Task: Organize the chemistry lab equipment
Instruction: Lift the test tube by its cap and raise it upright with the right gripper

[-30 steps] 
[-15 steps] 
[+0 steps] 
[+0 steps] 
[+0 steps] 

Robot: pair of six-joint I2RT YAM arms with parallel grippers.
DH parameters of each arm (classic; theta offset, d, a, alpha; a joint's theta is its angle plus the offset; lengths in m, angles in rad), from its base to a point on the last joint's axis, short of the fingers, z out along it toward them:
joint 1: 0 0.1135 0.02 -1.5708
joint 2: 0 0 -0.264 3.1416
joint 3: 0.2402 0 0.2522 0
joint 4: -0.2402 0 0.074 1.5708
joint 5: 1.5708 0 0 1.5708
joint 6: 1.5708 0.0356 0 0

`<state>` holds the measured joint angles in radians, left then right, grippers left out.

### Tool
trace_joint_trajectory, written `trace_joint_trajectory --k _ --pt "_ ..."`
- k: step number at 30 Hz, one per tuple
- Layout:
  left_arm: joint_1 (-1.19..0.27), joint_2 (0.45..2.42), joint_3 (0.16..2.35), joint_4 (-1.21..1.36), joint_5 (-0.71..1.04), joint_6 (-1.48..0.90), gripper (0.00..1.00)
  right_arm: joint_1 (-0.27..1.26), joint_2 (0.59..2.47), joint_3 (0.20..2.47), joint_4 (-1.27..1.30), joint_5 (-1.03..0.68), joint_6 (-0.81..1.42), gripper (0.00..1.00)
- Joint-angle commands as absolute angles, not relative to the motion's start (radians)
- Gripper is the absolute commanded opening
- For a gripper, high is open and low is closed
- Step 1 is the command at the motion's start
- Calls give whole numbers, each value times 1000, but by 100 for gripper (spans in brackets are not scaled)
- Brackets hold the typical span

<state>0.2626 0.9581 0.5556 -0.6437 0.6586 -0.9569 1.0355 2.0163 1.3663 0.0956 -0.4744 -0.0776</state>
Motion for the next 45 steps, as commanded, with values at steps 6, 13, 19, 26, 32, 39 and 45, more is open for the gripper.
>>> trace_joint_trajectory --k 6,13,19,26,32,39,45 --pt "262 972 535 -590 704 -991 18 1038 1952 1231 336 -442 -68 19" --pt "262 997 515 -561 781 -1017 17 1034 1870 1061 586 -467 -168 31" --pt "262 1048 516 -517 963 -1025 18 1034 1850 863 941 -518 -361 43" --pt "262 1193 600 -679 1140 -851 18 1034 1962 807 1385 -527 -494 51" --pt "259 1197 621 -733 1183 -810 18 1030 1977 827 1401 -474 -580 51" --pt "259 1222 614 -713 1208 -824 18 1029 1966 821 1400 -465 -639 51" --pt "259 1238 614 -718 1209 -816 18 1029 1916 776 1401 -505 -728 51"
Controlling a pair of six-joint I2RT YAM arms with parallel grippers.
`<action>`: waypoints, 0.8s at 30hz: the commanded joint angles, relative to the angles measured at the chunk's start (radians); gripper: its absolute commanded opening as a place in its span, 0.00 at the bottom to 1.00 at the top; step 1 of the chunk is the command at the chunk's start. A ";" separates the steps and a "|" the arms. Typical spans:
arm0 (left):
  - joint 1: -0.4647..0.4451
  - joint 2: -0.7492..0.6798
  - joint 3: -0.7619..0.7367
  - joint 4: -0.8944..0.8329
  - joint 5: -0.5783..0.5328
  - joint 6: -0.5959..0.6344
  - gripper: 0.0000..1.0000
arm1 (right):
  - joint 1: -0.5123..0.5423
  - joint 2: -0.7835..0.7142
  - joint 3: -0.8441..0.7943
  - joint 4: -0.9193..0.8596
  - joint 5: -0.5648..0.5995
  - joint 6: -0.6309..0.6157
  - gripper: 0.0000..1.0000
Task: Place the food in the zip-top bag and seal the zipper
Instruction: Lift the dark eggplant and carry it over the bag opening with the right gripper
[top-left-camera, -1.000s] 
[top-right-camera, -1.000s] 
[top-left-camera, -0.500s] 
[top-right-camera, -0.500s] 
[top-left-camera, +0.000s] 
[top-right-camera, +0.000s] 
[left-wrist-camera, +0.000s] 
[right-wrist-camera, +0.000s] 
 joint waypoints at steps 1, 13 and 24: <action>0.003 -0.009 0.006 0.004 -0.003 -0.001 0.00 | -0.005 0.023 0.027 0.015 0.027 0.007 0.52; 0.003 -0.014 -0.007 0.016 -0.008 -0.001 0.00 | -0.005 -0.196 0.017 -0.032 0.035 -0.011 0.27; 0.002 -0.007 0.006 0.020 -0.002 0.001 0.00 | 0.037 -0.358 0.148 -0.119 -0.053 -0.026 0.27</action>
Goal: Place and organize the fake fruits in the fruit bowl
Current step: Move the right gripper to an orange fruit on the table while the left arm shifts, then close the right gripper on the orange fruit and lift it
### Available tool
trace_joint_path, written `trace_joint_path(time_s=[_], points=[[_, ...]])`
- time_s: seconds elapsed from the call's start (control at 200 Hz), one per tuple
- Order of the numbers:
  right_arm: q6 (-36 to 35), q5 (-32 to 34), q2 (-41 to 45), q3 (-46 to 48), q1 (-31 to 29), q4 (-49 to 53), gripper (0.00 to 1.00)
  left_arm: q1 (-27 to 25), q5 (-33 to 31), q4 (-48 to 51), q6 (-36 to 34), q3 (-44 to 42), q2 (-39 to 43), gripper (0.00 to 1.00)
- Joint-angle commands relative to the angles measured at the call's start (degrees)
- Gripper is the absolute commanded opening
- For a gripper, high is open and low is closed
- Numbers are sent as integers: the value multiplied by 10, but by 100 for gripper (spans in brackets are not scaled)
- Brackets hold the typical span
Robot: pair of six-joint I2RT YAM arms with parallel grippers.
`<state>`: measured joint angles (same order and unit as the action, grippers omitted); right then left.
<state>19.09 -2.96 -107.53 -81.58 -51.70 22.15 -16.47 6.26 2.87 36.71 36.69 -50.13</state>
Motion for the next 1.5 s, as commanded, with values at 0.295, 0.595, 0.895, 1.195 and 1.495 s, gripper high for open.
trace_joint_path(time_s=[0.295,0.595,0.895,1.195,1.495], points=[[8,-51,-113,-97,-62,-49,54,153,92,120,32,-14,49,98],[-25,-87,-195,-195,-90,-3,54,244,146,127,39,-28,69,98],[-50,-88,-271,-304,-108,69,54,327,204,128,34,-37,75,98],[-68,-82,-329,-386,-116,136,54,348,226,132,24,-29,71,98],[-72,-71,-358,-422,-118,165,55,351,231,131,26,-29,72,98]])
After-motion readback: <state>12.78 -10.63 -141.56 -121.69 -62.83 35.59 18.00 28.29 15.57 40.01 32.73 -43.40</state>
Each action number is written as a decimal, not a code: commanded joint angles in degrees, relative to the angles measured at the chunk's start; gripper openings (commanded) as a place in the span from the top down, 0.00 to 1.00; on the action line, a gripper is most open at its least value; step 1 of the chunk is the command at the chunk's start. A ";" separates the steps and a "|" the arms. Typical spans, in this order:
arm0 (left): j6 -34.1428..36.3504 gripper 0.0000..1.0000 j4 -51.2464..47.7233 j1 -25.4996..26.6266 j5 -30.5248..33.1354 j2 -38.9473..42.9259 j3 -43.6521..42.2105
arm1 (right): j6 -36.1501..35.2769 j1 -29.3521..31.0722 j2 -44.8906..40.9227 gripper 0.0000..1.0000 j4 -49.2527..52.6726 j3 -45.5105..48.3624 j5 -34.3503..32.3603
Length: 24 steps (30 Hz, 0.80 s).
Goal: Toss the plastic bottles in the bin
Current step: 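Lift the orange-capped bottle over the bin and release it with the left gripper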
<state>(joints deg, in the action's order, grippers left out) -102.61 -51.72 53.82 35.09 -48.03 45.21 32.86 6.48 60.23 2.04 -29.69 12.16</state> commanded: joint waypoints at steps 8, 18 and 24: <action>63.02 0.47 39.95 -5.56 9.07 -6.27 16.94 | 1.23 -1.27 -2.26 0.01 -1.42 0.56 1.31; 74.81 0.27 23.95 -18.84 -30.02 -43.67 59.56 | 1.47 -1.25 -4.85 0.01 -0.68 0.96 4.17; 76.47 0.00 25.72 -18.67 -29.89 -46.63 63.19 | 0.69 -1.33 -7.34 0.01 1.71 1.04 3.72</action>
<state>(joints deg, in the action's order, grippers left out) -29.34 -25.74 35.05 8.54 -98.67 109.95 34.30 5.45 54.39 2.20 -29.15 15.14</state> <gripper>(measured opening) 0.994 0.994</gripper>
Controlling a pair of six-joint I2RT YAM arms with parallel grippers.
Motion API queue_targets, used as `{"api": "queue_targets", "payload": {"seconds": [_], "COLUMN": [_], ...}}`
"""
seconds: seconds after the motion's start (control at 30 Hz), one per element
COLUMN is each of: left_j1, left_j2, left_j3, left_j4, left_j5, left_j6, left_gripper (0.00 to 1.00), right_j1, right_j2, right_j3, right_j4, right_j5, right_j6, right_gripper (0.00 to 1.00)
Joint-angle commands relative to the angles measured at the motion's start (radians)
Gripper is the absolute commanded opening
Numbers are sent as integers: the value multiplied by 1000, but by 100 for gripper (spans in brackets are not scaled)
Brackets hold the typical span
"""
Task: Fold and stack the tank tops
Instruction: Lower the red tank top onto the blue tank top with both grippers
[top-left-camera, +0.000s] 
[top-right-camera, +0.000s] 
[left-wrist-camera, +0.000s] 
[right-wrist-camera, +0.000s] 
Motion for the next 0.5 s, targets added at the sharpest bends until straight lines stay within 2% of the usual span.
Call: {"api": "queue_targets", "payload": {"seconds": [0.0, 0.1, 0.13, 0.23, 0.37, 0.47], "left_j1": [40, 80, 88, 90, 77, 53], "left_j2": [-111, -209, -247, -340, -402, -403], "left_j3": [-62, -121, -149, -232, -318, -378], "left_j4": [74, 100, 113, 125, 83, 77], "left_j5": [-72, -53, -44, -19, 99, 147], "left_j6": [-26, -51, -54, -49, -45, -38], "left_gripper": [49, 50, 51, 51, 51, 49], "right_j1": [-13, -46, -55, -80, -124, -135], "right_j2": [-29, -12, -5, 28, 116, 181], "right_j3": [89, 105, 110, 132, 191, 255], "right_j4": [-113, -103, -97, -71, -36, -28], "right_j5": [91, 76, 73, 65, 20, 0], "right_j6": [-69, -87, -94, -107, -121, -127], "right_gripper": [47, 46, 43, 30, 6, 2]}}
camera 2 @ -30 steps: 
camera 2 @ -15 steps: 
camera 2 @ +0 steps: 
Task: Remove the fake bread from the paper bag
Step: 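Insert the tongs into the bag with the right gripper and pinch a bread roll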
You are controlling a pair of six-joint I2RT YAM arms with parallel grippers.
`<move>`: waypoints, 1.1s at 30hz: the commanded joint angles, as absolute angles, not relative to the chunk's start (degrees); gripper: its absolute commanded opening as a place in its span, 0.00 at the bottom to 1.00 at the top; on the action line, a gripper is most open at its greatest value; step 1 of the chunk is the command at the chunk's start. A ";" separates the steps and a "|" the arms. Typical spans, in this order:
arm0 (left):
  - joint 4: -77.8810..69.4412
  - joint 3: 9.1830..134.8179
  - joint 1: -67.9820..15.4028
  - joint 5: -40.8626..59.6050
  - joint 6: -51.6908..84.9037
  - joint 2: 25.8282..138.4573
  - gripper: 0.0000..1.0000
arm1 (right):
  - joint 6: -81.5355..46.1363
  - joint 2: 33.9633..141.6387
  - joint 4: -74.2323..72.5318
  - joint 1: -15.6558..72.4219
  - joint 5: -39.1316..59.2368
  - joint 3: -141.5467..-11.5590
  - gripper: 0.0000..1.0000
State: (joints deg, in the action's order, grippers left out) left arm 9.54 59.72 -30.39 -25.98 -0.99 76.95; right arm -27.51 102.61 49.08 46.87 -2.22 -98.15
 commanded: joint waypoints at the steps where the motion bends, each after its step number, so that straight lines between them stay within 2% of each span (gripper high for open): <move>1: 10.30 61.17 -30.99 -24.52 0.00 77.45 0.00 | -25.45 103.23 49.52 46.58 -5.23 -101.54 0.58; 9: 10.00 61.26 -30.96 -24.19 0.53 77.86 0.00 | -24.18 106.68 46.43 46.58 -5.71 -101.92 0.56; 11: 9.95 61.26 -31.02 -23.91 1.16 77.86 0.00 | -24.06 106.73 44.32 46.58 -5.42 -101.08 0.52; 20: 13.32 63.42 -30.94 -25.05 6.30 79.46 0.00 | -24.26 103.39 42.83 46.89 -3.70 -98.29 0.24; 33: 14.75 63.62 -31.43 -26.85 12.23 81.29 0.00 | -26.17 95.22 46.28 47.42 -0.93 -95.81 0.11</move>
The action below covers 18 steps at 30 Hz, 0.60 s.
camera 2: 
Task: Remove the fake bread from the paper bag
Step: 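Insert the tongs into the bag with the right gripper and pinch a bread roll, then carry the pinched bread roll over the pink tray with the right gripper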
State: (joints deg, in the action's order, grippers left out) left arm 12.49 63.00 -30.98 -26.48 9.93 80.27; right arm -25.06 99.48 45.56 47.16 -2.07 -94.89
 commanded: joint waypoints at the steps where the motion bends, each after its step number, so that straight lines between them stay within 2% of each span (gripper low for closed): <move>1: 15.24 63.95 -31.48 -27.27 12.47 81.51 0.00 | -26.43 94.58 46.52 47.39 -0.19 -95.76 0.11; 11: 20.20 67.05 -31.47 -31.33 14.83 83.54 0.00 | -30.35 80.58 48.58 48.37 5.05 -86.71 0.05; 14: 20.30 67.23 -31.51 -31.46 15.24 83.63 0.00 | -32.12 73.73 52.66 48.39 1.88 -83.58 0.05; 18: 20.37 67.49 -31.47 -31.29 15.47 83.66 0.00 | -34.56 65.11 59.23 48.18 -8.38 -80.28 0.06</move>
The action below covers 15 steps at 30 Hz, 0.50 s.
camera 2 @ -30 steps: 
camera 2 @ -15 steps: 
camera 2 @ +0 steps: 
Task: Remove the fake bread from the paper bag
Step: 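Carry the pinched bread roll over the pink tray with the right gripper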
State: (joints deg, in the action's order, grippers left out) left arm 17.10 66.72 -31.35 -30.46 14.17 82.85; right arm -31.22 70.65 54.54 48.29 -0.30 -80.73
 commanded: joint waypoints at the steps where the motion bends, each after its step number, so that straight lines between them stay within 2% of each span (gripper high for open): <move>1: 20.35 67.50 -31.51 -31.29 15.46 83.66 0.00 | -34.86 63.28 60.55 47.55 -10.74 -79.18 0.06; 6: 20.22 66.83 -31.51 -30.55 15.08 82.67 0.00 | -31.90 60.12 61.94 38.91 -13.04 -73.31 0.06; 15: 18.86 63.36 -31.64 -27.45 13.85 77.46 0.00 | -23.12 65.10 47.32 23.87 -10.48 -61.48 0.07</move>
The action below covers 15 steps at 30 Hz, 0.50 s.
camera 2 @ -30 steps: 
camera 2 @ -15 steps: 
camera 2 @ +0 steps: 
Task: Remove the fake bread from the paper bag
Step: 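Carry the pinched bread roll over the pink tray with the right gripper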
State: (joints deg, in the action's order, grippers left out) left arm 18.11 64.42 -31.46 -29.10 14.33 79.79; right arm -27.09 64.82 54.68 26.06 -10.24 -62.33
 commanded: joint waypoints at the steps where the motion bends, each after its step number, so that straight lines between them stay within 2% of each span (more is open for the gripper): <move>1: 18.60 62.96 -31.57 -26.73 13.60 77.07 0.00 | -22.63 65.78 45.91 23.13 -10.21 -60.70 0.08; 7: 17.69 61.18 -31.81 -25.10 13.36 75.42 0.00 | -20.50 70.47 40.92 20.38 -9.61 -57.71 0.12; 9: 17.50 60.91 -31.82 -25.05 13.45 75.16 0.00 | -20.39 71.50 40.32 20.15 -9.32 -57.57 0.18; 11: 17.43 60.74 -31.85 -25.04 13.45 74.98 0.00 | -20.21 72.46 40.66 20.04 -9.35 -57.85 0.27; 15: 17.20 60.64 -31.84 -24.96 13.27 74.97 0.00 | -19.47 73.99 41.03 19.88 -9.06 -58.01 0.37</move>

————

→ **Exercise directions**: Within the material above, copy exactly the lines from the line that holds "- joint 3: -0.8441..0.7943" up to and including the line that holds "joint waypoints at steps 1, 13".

→ **Result of this exercise**:
  - joint 3: -0.8441..0.7943
  - joint 4: -0.9193..0.8596
  - joint 5: -0.5648..0.5995
  - joint 6: -0.6309..0.6157
  - gripper: 0.0000..1.0000
Task: Place the food in the zip-top bag and seal the zipper
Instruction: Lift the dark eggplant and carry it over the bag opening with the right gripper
[top-left-camera, -1.000s] 
[top-right-camera, -1.000s] 
[top-left-camera, -0.500s] 
[top-right-camera, -0.500s] 
[top-left-camera, +0.000s] 
[top-right-camera, +0.000s] 
[left-wrist-camera, +0.000s] 
[right-wrist-camera, +0.000s] 
 joint waypoints at steps 1, 13 and 24: <action>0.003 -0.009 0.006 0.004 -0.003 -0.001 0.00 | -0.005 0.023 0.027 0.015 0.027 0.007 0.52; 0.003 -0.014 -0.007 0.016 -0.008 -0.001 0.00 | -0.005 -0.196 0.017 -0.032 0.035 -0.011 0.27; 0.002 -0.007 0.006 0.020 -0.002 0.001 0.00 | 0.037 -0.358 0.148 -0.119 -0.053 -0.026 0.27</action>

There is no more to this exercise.